→ **TRY IT**
For every line in the records below that holds "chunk", make a copy.

→ **INFORMATION PROVIDED**

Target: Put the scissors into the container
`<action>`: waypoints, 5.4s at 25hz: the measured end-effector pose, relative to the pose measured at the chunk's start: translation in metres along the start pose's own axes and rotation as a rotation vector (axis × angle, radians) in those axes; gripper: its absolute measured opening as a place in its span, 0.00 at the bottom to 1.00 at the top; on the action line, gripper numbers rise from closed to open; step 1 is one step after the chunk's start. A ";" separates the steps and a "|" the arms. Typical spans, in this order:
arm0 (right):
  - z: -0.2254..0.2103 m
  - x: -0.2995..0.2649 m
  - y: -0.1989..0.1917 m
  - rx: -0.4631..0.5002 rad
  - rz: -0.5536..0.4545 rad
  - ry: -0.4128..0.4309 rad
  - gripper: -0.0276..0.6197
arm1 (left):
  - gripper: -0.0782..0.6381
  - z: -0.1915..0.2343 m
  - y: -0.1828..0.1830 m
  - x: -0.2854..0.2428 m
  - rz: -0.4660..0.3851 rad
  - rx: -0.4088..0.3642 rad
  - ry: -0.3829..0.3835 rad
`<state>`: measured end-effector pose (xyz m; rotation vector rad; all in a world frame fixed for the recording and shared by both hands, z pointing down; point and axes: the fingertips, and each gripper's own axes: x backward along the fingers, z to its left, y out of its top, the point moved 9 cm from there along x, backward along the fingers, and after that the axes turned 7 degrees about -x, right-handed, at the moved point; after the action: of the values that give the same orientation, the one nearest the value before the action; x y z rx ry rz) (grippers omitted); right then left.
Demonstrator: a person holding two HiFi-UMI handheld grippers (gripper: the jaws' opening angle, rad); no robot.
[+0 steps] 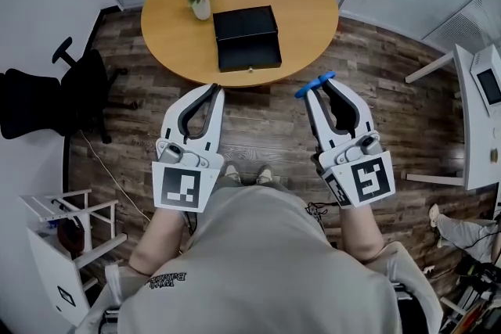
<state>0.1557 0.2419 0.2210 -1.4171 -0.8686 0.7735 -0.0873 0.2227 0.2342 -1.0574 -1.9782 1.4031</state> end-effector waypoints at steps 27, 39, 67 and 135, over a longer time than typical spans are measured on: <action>-0.039 -0.024 -0.015 0.098 0.052 0.103 0.19 | 0.15 -0.010 -0.017 -0.034 0.050 0.030 0.089; -0.058 -0.091 -0.040 0.094 0.135 0.095 0.19 | 0.15 0.027 -0.061 -0.088 0.074 0.059 0.049; -0.072 -0.294 -0.116 0.101 0.554 0.109 0.19 | 0.15 0.146 -0.189 -0.225 0.188 0.137 -0.234; -0.054 -0.369 -0.389 0.279 1.182 0.646 0.19 | 0.15 0.107 -0.350 -0.244 0.597 0.395 -0.181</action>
<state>0.0000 -0.1148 0.5942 -1.7104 0.6560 1.1132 -0.1354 -0.0952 0.5344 -1.4279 -1.4433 2.1567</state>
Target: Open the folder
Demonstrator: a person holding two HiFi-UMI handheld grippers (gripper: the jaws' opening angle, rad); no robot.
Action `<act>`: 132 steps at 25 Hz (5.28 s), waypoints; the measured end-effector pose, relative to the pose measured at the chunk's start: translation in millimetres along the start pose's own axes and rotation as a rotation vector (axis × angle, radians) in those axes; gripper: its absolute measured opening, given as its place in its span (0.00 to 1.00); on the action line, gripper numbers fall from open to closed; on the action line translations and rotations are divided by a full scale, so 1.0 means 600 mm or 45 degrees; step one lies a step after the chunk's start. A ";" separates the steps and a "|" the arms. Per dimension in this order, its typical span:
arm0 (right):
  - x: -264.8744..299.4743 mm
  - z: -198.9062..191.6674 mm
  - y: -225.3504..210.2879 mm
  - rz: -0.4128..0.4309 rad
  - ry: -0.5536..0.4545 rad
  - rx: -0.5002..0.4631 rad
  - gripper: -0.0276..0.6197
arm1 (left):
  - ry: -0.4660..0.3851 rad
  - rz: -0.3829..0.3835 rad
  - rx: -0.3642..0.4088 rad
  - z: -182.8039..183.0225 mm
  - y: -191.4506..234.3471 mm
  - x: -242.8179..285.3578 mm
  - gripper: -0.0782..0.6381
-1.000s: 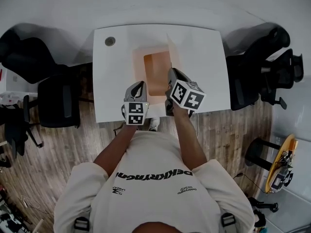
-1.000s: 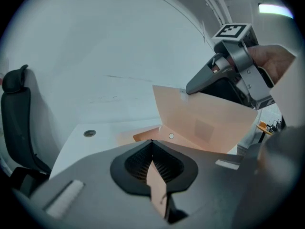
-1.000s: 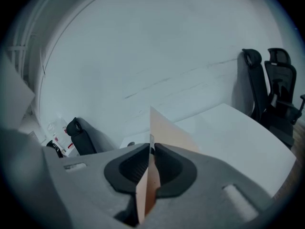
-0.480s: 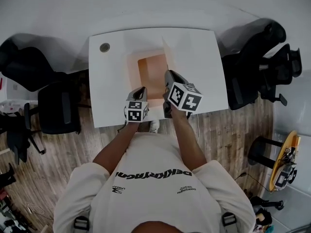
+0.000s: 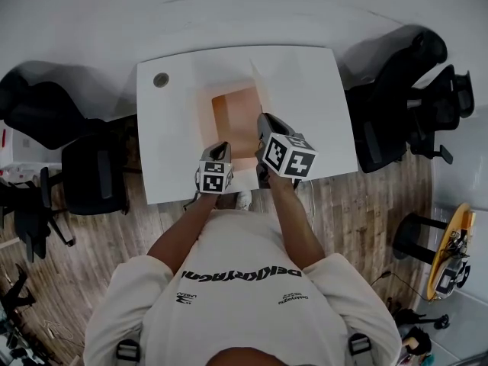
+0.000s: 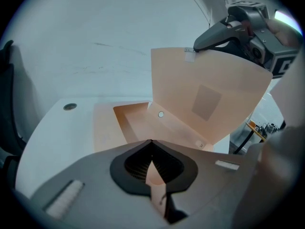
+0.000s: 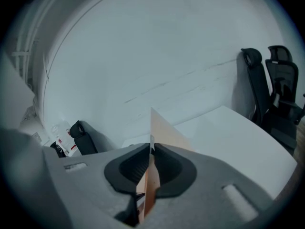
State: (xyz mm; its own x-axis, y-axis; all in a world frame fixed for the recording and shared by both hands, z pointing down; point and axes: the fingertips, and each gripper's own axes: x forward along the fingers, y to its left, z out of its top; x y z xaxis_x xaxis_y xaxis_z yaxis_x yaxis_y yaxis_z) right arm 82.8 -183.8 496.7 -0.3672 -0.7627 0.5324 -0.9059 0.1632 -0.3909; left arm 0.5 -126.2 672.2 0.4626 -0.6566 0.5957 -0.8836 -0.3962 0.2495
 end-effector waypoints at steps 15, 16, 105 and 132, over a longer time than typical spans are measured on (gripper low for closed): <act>-0.019 0.019 -0.065 -0.077 -0.034 -0.081 0.09 | 0.031 0.016 0.155 -0.012 -0.006 0.009 0.10; -0.019 0.020 -0.068 -0.081 -0.034 -0.082 0.09 | 0.030 0.010 0.143 -0.012 -0.007 0.008 0.10; -0.010 0.060 -0.367 -0.427 0.133 -0.616 0.06 | 0.015 -0.035 0.245 -0.013 -0.022 0.012 0.10; 0.006 0.052 -0.445 -0.505 0.203 -0.593 0.08 | 0.025 0.014 0.264 -0.016 -0.010 0.017 0.10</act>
State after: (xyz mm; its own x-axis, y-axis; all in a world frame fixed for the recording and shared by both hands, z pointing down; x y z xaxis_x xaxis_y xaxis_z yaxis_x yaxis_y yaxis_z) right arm 330.1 -249.5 579.8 0.0211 -0.7241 0.6894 -0.9633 0.1698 0.2079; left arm 9.7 -124.4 684.5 0.4499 -0.6495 0.6130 -0.8538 -0.5141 0.0819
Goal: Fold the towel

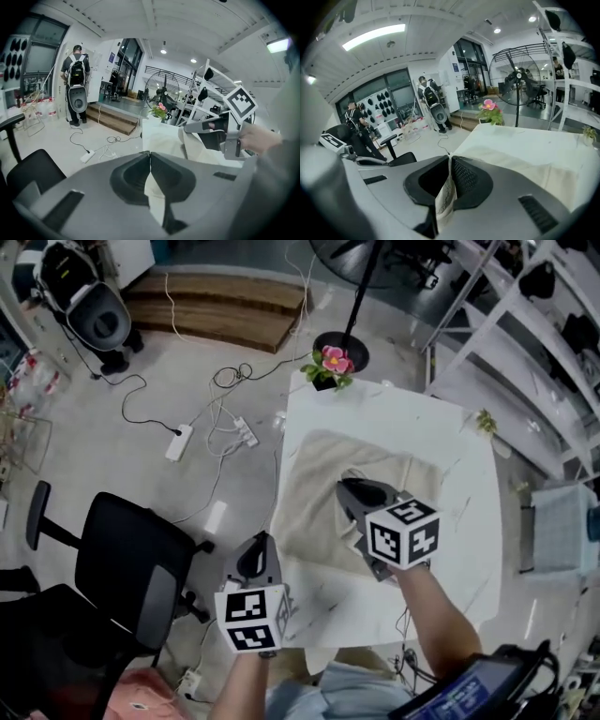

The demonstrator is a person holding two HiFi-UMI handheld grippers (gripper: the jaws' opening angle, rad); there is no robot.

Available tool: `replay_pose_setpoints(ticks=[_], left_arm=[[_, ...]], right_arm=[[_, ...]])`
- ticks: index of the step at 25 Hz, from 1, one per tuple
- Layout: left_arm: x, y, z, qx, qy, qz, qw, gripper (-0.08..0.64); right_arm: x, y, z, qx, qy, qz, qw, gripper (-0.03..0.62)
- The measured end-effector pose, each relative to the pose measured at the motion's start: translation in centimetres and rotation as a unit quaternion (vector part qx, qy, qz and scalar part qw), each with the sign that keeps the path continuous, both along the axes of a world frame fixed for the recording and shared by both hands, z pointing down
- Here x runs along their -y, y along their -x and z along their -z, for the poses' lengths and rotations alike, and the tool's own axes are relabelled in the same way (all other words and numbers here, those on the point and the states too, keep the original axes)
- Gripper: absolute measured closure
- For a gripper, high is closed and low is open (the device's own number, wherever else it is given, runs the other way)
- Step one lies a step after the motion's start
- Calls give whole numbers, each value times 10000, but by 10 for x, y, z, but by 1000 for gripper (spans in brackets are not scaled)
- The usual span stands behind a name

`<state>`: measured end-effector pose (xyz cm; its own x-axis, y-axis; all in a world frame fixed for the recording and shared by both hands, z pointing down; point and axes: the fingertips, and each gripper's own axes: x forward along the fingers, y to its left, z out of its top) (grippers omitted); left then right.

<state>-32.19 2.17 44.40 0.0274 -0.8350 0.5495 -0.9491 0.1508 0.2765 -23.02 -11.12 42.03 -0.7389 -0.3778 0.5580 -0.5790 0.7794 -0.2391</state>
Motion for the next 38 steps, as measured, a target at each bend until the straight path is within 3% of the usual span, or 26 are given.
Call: replay_pose_setpoints(ticks=[9, 18, 22, 25, 28, 32, 35, 38], left_arm=[[-10, 32, -26, -75, 70, 321, 9994, 551], [-6, 32, -37, -196, 109, 295, 9993, 551], [0, 25, -33, -191, 61, 212, 9996, 551], [5, 17, -23, -116, 14, 129, 9998, 551], [9, 6, -13, -5, -37, 114, 9999, 551], [19, -15, -7, 125, -87, 109, 9998, 536], [30, -37, -14, 89, 14, 121, 9999, 457], [43, -52, -24, 143, 198, 93, 9997, 428]], right_arm=[[-18, 53, -77, -644, 317, 511, 9961, 557], [-20, 58, -118, -984, 703, 541, 9912, 557], [-26, 63, -115, -783, 921, 749, 9898, 525], [-36, 71, -87, -286, 962, 1058, 9893, 423], [-45, 73, -46, 339, 964, 1377, 9852, 407], [-45, 50, -2, 862, 805, 1732, 9778, 408], [-26, 6, 2, 652, 481, 1784, 9806, 410], [3, -50, -10, 234, 100, 1695, 9852, 417]])
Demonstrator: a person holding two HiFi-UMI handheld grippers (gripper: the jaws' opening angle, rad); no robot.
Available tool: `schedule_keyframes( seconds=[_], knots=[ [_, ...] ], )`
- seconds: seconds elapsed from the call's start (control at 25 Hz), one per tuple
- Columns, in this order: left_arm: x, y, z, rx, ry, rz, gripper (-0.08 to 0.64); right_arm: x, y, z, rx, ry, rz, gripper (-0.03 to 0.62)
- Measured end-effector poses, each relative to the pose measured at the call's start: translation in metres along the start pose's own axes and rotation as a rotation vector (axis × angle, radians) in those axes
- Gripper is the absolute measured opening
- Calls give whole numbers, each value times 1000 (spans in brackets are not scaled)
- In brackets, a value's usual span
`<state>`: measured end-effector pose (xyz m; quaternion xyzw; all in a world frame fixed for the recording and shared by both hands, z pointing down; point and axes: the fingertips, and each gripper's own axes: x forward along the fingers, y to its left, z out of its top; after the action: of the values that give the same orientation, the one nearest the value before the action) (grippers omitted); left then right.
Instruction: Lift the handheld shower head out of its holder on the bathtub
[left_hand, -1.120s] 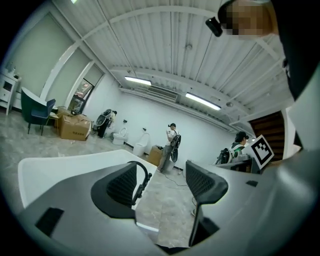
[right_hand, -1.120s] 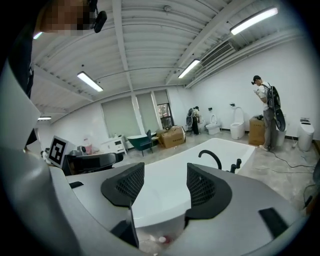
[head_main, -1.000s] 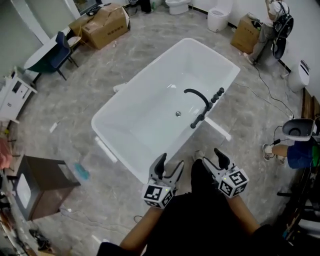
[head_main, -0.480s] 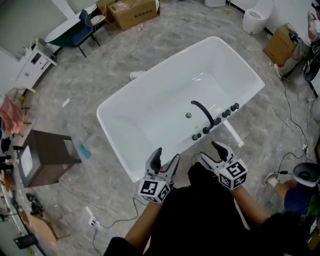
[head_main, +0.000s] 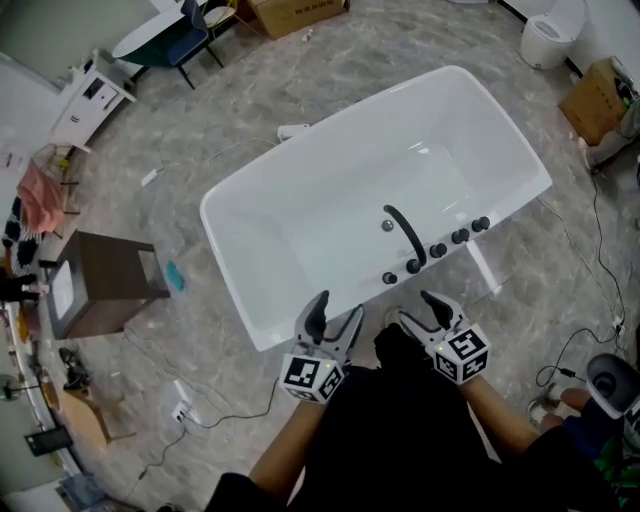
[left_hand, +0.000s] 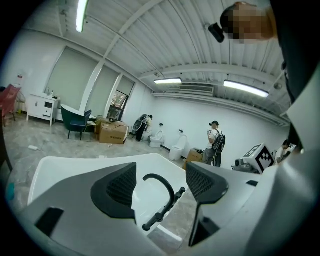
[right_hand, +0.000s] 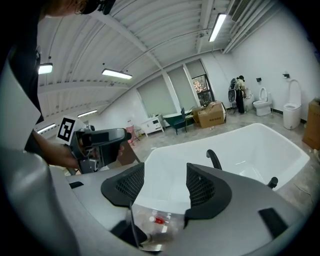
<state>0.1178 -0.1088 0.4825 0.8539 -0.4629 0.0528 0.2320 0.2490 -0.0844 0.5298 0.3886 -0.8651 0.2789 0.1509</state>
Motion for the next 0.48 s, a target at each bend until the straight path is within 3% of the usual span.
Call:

→ **ANSWER TO THIS EXERCISE**
`<action>`: waypoints, 5.4s at 25hz: the measured end-effector pose, relative to the pose measured at the chunk's start: translation in metres along the start pose's own axes and rotation as a rotation vector (axis × angle, radians) in those axes; gripper: its absolute measured opening as a place in its span, 0.00 at the bottom to 1.00 at the top; on the action line, gripper numbers rise from closed to open; step 1 is one step after the chunk's start. A ";" separates the steps and a "|" the arms. Typical spans, in this order:
Action `<act>`: 132 steps at 25 Hz (5.28 s), waypoints; the measured end-effector pose, relative to the pose measured at the chunk's start: translation in millimetres along the start pose's own axes and rotation as a rotation vector (axis × angle, radians) in those axes; gripper: its absolute measured opening, given as its place in its span (0.00 to 1.00); on the action line, gripper numbers fall from open to closed; on the action line translations and rotations are divided by a full scale, so 1.0 means 600 mm or 45 degrees; step one lies a step after the chunk's start. A ";" separates the steps and a "|" the arms. Per dimension in this order, its typical span:

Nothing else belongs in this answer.